Bar-Shalom Rachel, Gaitini Diana, Keidar Zohar, Israel Ora
Department of Nuclear Medicine, Rambam Medical Center, 35254, Haifa, Israel.
Eur J Nucl Med Mol Imaging. 2004 Aug;31(8):1105-13. doi: 10.1007/s00259-004-1506-0. Epub 2004 Mar 9.

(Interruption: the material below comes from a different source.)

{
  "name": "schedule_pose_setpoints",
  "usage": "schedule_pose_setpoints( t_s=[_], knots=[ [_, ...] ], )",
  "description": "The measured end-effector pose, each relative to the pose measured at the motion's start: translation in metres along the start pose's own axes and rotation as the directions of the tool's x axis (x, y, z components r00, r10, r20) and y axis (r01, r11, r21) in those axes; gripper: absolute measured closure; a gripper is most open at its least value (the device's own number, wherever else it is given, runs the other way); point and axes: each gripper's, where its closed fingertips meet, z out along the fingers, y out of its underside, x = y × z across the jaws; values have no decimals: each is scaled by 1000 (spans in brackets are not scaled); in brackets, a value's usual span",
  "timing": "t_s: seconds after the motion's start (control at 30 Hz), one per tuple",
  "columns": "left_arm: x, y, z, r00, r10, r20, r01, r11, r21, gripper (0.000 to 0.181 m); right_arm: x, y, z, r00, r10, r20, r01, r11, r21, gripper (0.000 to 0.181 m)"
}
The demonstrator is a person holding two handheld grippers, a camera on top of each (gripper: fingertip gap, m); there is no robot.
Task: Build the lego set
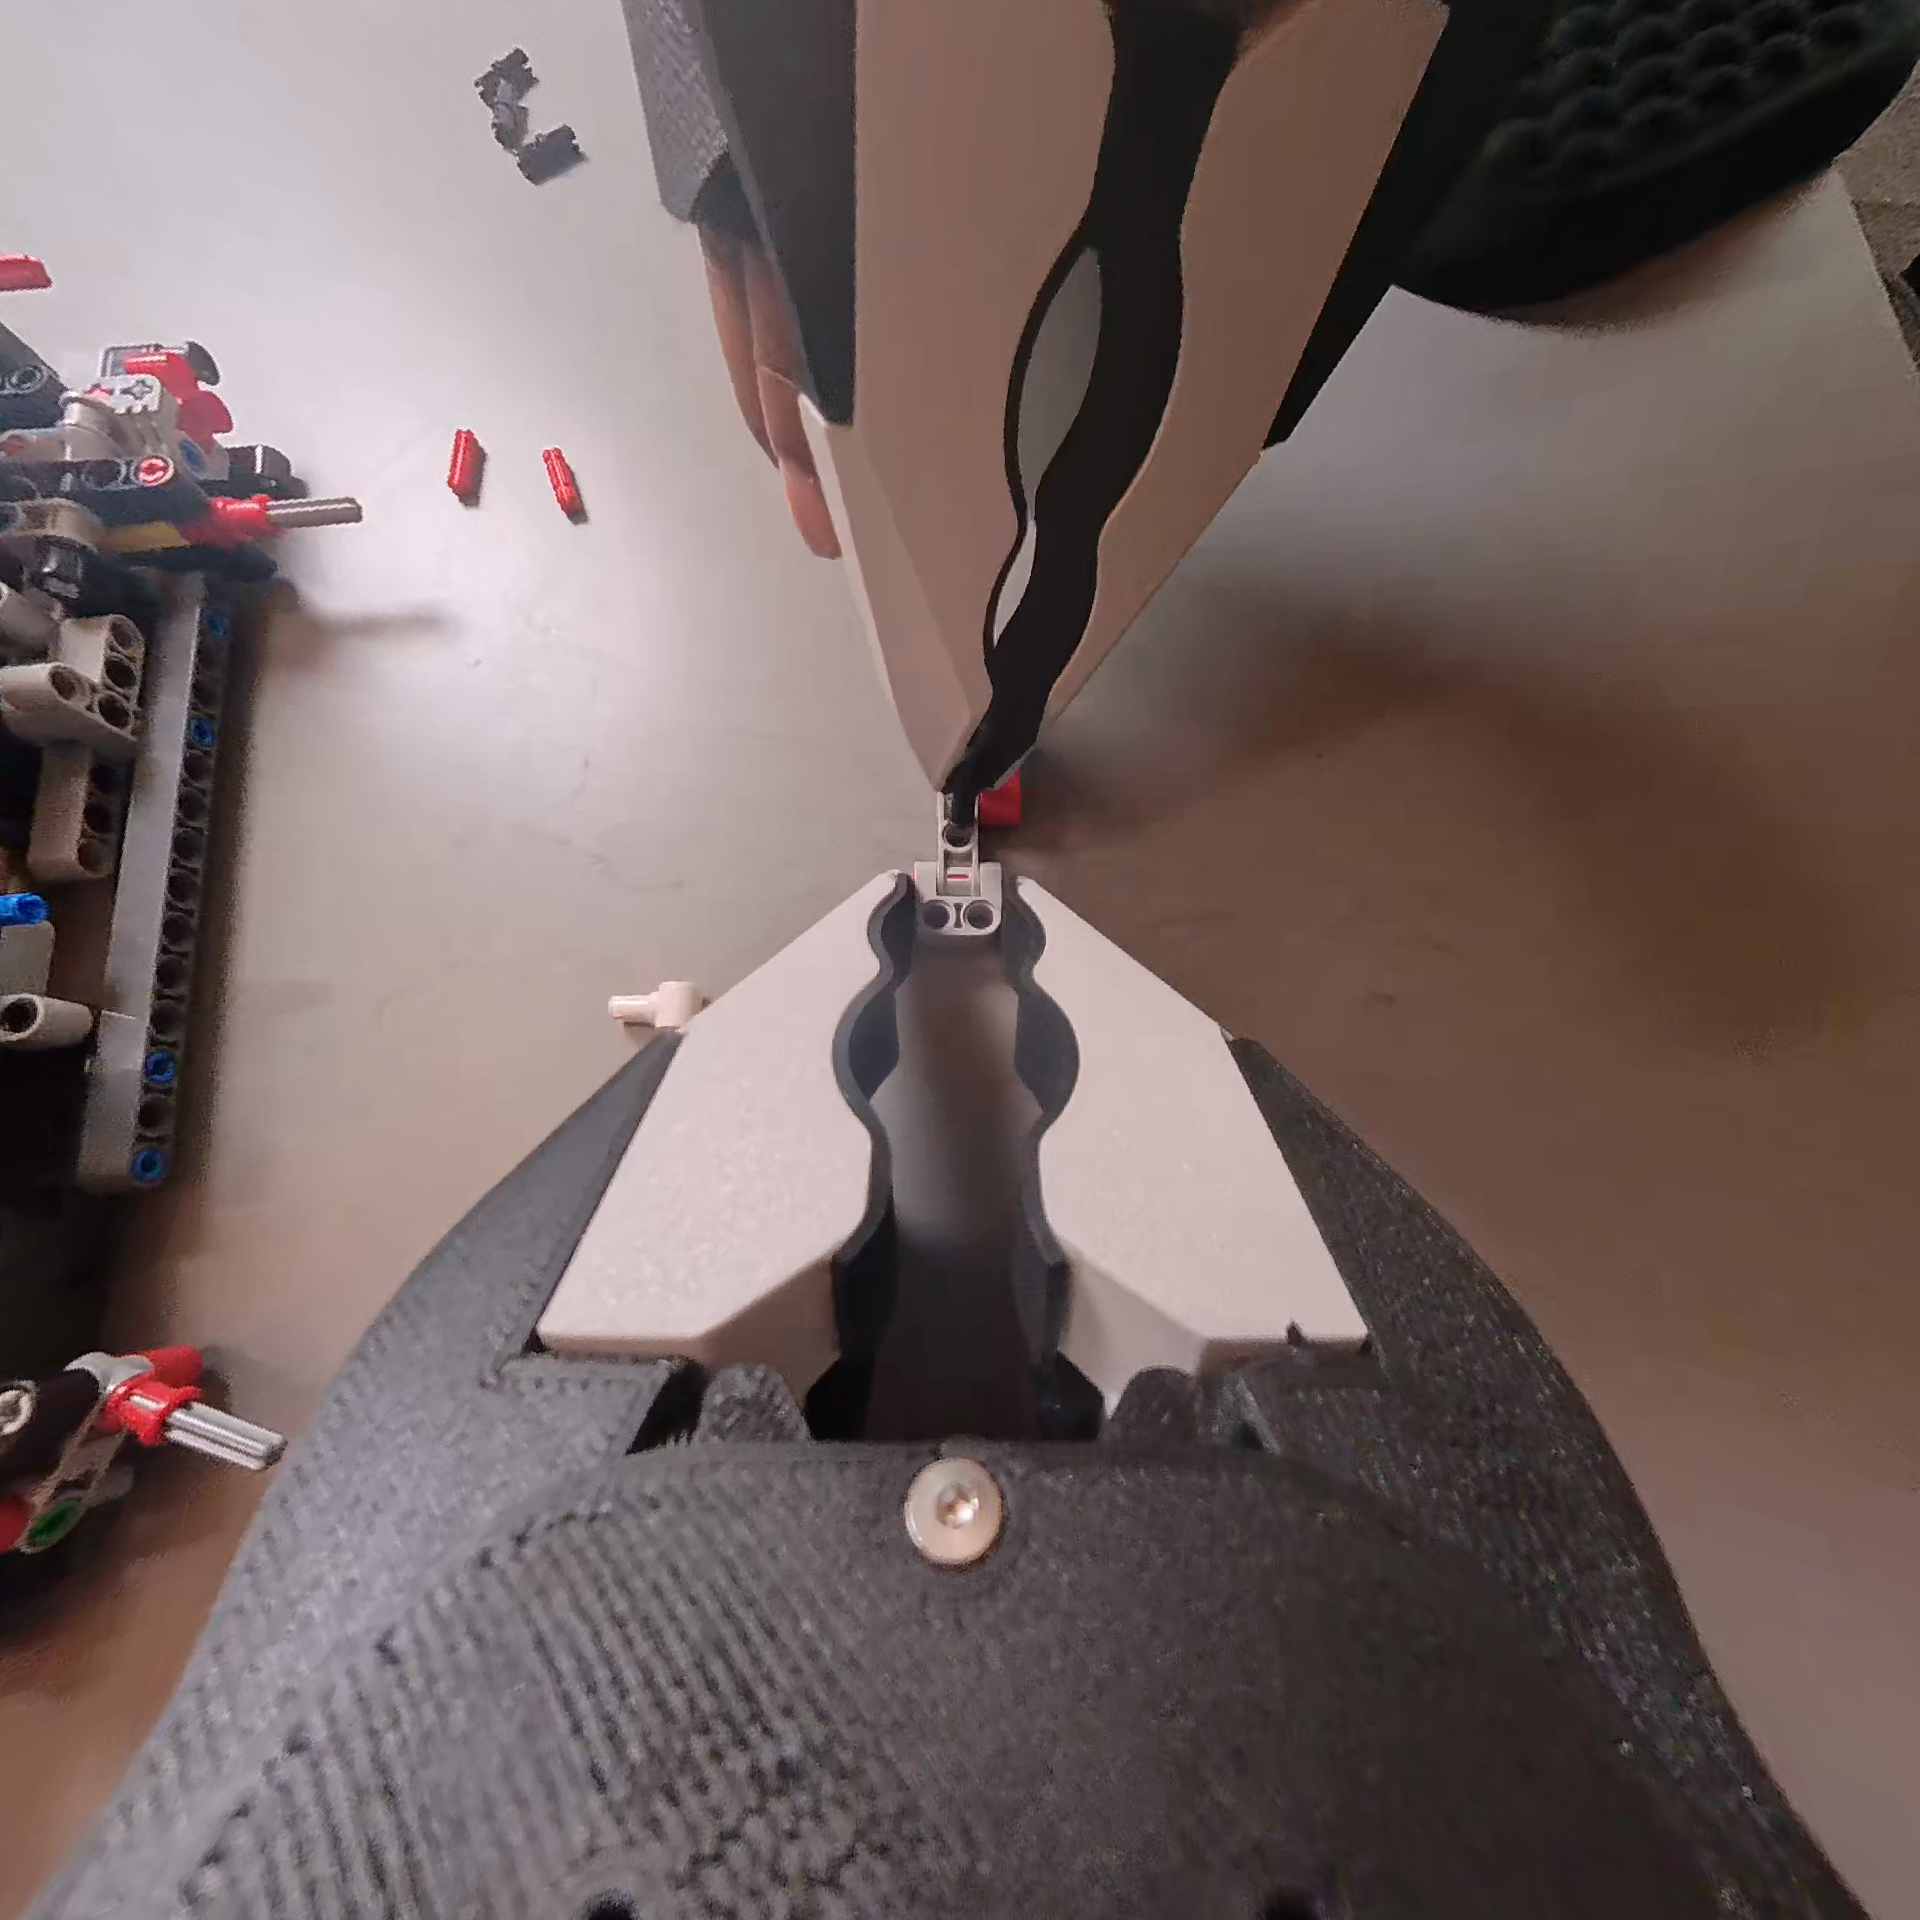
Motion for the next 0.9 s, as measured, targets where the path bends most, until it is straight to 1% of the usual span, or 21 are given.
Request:
schedule_pose_setpoints(
  t_s=[0.3,0.57,0.67,0.9],
  knots=[
    [-1,-1,-2,1000,-9,-13,9,1000,5,167,1,1,0,999,-22,38,25,997,-79,178],
    [-2,0,-2,1000,13,-16,-13,1000,10,167,3,-3,-1,996,-55,72,64,990,-125,178],
    [-2,1,-1,999,46,-14,-46,999,5,166,5,-2,2,994,-77,82,89,984,-153,178],
    [-1,1,-1,998,52,-33,-52,999,9,167,4,-3,3,987,-85,134,110,975,-193,178]
  ],
)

The purpose of this study was to characterise a benign pattern of infradiaphragmatic 18F-fluorodeoxyglucose (FDG) uptake in cancer patients using PET/CT. Infradiaphragmatic foci of FDG uptake, localised by PET/CT in regions of normal fat tissues, were demonstrated, in conjunction with fatty uptake in the neck and shoulders, in 9 of 1,241 (0.7%) patients. The imaging and clinical characteristics of this pattern and its possible clinical significance were assessed. PET/CT precisely localised infradiaphragmatic fat uptake (IDFU) within normal retroperitoneal fatty tissue of the perirenal space (nine patients) and in the paracolic or parahepatic space (four patients). Perirenal uptake was bilateral in five patients and focal in six. Paracolic and parahepatic uptake was bilateral in three patients and linear in all four patients. There was no evidence of malignancy at any of the sites during a follow-up period of 9-21 months. IDFU was significantly more prevalent in young patients assessed for monitoring response to therapy, and was always associated with the benign supradiaphragmatic uptake pattern, although its prevalence was significantly lower. There were no significant differences between the clinical characteristics of these two patterns of benign fatty FDG uptake. It is concluded that PET/CT allows for precise identification of increased FDG uptake in abdominal fatty tissue and further exclusion of disease at such sites. This benign uptake may represent increased glucose consumption in activated brown adipose tissue, similar to the mechanism suggested for supradiaphragmatic uptake. Recognition of this benign IDFU pattern is important for correct interpretation of abdominal PET findings in cancer patients.
本研究的目的是利用正电子发射断层显像/计算机断层扫描(PET/CT)来描述癌症患者膈下18F-氟脱氧葡萄糖(FDG)摄取的一种良性模式。在1241例患者中的9例(0.7%)中,PET/CT显示膈下FDG摄取灶位于正常脂肪组织区域,并伴有颈部和肩部的脂肪摄取。评估了这种模式的影像学和临床特征及其可能的临床意义。PET/CT精确地将膈下脂肪摄取(IDFU)定位在肾周间隙的正常腹膜后脂肪组织内(9例患者)以及结肠旁或肝旁间隙(4例患者)。肾周摄取在5例患者中为双侧性,在6例患者中为局灶性。结肠旁和肝旁摄取在3例患者中为双侧性,在所有4例患者中为线性。在9至21个月的随访期内,所有这些部位均未发现恶性肿瘤的证据。IDFU在接受治疗反应监测评估的年轻患者中更为普遍,并且总是与膈上良性摄取模式相关,尽管其发生率显著较低。这两种良性脂肪FDG摄取模式的临床特征之间没有显著差异。结论是PET/CT能够精确识别腹部脂肪组织中FDG摄取增加的情况,并进一步排除这些部位的疾病。这种良性摄取可能代表激活的棕色脂肪组织中葡萄糖消耗增加,类似于膈上摄取所提示的机制。认识到这种良性IDFU模式对于正确解读癌症患者的腹部PET检查结果很重要。